Shareholder Rights and the Bargaining Structure in Control Transactions
6/16/23, 3:30 PM - 6/16/23, 4:00 PM


Holger Spamann
Lawrence R. Grove Professor of Law, Harvard Law School


Eric Talley
Isidor & Seville Sulzbacher Professor; Faculty Co-Director, Millstein Center, Columbia Law School


Authors: Ryan Bubb, Emiliano Catan, Holger Spamann

When there are many shareholders in a firm, they face collective action problems. One problem is that acquirers can pursue divide-and-conquer strategies such as two-tiered front-loaded bids. The solution to this in the theoretical literature and in judicial practice is a centralized bargaining agent, such as the firm’s management, or a shareholder vote.
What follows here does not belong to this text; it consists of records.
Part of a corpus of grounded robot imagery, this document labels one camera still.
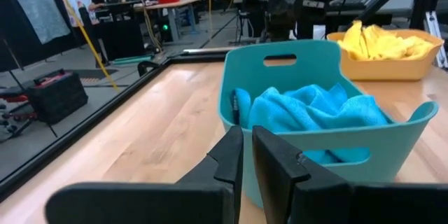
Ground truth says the black device green light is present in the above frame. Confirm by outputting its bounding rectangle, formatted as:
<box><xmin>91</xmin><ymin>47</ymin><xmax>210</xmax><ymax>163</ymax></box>
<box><xmin>159</xmin><ymin>20</ymin><xmax>174</xmax><ymax>43</ymax></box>

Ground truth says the grey hanging cloth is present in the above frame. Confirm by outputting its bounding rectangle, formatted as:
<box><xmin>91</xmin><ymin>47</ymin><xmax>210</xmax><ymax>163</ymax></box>
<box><xmin>1</xmin><ymin>0</ymin><xmax>72</xmax><ymax>46</ymax></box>

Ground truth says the aluminium frame post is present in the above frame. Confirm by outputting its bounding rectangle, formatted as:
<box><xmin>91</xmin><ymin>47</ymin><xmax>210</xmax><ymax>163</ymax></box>
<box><xmin>424</xmin><ymin>9</ymin><xmax>448</xmax><ymax>70</ymax></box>

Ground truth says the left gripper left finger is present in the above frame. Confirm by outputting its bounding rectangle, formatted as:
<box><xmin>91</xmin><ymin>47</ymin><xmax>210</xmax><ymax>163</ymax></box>
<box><xmin>44</xmin><ymin>125</ymin><xmax>245</xmax><ymax>224</ymax></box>

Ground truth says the wooden top desk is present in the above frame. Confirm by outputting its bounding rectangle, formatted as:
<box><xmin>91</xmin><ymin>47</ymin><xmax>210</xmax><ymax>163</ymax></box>
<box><xmin>132</xmin><ymin>0</ymin><xmax>209</xmax><ymax>43</ymax></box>

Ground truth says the orange plastic basket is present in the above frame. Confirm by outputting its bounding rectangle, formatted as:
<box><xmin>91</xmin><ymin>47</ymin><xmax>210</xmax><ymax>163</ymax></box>
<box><xmin>325</xmin><ymin>29</ymin><xmax>445</xmax><ymax>82</ymax></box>

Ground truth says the long yellow hanging cable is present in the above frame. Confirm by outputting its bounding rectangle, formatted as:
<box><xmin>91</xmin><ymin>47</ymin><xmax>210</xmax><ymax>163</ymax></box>
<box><xmin>47</xmin><ymin>0</ymin><xmax>121</xmax><ymax>93</ymax></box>

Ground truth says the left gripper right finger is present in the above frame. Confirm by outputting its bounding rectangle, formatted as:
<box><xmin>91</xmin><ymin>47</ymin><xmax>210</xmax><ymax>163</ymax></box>
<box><xmin>251</xmin><ymin>125</ymin><xmax>448</xmax><ymax>224</ymax></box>

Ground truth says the grey desk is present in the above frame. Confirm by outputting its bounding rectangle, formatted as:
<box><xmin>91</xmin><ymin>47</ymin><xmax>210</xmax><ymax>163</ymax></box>
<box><xmin>328</xmin><ymin>0</ymin><xmax>416</xmax><ymax>19</ymax></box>

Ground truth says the black cabinet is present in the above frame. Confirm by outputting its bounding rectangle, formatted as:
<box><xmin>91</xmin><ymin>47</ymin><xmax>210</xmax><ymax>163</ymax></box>
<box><xmin>96</xmin><ymin>8</ymin><xmax>148</xmax><ymax>62</ymax></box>

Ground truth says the person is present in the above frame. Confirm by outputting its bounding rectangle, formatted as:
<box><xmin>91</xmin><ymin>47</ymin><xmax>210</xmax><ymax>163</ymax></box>
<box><xmin>78</xmin><ymin>1</ymin><xmax>111</xmax><ymax>69</ymax></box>

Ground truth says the teal plastic basket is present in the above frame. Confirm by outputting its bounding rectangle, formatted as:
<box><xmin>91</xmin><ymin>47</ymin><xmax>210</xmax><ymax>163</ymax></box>
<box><xmin>217</xmin><ymin>39</ymin><xmax>440</xmax><ymax>209</ymax></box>

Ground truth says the black partition panel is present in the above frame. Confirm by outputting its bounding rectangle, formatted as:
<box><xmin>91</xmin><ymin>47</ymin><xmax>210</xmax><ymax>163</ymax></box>
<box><xmin>0</xmin><ymin>0</ymin><xmax>102</xmax><ymax>75</ymax></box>

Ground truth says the teal floor item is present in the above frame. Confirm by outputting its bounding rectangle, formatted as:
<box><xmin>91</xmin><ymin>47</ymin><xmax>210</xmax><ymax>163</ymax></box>
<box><xmin>111</xmin><ymin>54</ymin><xmax>156</xmax><ymax>67</ymax></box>

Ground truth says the yellow microfiber towel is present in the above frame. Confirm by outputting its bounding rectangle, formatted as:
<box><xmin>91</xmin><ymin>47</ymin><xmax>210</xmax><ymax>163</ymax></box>
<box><xmin>337</xmin><ymin>20</ymin><xmax>386</xmax><ymax>62</ymax></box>
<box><xmin>370</xmin><ymin>34</ymin><xmax>436</xmax><ymax>62</ymax></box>

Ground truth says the black table frame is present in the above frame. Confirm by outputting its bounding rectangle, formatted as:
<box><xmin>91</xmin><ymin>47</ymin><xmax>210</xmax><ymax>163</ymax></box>
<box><xmin>0</xmin><ymin>0</ymin><xmax>448</xmax><ymax>202</ymax></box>

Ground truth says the blue microfiber towel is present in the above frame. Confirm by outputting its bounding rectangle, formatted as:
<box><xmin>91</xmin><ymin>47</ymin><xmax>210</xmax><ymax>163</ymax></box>
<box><xmin>230</xmin><ymin>83</ymin><xmax>392</xmax><ymax>166</ymax></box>

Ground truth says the red black floor equipment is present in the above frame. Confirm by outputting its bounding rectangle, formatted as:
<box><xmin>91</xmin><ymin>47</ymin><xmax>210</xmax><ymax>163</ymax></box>
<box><xmin>0</xmin><ymin>89</ymin><xmax>38</xmax><ymax>145</ymax></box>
We show that these methods are of limited usefulness, however, in addressing the agency problem between shareholders and managers. In the relationship between shareholders and centralized bargaining agent, the shareholders receive take-it-or-leave-it offers, such that the agent captures all the surplus. This in turn hampers efficient ex ante financing: Some firms can raise sufficient funds only if (the threat of) judicial remedies provides them (an expectation of) some surplus. In realistically imperfect judicial systems, this induces trade-offs with court errors and litigation costs.